The Light In The Dark
Sometimes life shoves us out of our complacency and it can come in many forms.
I’ve heard that a near-death experience or a diagnosis with a chronic disease be described as a “sacred moment”. Or as the American poet Jack Gilbert wrote “Teach me mortality, frighten me into the present” Such events change our world view and our place in it. Understandable.
But can something as relatively benign as a drawn out recovery from a garden-variety injury also change the trajectory of our life?
In September 2011 I injured my back at work. I was a cop then, with Victoria Police, working at the Mounted Branch. 2 decades training horses, training riders and riding horses in a wide variety of situations. Crowd control, patrolling, sporting and other public events, ceremonial duties, searches. All over the state. Once even to Canada to represent Australia. I was a career cop, 30 years, most of it at the Mounties.

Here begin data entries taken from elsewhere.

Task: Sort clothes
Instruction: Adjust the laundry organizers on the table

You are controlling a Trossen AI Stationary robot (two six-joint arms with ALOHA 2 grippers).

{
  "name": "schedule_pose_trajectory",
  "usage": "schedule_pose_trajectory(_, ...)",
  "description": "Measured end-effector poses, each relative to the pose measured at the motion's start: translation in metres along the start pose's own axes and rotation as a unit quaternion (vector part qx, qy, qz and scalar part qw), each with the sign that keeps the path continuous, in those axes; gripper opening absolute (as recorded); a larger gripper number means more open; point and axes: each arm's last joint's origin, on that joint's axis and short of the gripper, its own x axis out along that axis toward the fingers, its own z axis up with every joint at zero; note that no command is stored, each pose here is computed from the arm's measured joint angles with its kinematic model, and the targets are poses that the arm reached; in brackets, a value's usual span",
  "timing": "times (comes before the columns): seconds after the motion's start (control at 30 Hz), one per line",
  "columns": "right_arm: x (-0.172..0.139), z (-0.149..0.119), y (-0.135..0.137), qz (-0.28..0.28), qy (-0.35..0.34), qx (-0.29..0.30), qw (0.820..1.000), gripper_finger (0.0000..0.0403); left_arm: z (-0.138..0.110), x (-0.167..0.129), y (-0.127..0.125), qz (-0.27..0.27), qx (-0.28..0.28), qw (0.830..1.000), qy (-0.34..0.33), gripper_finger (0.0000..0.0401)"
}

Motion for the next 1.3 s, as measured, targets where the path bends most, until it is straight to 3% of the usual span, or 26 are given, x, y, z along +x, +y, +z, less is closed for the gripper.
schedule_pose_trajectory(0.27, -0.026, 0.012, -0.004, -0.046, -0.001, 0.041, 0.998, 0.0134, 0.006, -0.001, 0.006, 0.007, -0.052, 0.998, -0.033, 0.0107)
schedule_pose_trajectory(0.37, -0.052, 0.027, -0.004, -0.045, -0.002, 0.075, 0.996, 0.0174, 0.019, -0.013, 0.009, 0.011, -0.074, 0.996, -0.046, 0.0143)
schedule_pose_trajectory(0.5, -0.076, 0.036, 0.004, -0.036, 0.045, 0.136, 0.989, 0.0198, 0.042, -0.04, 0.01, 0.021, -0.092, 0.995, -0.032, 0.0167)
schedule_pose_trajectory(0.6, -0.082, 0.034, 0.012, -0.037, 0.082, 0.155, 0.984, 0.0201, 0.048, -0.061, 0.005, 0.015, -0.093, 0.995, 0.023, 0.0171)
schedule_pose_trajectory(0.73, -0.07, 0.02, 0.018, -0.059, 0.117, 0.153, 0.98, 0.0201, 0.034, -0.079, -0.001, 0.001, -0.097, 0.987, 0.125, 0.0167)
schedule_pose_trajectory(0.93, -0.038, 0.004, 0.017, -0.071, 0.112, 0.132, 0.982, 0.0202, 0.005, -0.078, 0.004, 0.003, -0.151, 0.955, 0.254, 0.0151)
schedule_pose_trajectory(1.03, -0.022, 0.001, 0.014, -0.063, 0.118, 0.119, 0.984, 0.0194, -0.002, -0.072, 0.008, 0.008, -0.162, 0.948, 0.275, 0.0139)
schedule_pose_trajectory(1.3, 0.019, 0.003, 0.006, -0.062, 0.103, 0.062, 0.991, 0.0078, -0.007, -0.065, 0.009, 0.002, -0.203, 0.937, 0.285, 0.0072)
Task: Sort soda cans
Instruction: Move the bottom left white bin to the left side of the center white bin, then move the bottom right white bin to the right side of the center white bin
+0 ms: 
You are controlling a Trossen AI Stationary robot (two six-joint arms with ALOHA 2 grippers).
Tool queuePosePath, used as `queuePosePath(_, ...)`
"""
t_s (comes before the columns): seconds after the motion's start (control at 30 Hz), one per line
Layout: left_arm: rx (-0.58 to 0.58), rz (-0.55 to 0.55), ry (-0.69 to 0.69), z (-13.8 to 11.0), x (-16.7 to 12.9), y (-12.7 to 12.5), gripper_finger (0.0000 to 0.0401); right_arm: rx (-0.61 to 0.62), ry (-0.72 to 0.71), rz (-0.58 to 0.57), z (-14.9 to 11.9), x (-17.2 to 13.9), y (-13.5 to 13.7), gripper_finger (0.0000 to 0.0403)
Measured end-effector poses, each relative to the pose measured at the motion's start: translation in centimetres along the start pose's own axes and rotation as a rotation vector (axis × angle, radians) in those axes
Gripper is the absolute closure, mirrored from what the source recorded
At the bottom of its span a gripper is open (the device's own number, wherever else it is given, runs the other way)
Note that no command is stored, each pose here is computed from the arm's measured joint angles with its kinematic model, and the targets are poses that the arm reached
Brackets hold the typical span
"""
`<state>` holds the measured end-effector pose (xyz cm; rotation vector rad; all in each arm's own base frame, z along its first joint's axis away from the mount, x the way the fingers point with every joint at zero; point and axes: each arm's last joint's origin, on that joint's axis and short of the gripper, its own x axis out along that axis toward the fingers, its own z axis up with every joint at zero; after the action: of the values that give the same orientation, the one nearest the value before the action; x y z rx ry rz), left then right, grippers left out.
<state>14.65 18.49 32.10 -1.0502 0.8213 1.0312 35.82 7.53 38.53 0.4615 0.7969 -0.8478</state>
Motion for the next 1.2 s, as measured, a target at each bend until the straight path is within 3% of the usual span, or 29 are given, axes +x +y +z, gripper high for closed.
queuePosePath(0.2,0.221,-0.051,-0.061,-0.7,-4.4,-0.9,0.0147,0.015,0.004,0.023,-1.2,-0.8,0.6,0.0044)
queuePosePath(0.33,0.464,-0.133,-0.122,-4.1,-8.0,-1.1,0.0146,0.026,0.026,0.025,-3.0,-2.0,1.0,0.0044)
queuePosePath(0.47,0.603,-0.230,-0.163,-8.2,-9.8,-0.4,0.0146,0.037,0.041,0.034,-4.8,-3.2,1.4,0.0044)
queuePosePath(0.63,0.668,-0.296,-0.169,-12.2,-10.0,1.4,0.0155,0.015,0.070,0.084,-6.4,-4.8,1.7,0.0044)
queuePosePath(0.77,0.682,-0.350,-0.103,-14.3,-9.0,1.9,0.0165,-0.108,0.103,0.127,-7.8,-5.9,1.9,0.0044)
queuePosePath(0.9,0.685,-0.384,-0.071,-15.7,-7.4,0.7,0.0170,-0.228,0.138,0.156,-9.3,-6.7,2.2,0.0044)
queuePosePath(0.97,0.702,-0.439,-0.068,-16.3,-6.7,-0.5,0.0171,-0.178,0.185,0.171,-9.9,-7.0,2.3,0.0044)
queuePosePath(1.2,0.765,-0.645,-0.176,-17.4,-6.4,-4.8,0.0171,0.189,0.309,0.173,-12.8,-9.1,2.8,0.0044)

It was an inextricable part of my self-identity. Until it wasn’t.
Pain and Empathy.
Late 2011 saw me on an emotional roller coaster. Pain-free days hijacked more often than not by those when I could not step into my clothing, could not sit, stand or lay down comfortably. Sleep became a torment. Pain dictated my mood and how I viewed the world. Pain and fear of what my future may not hold became the taste and the texture of my life.
Fortuitously, pain and the need for distraction, also saw me gravitate to the internet.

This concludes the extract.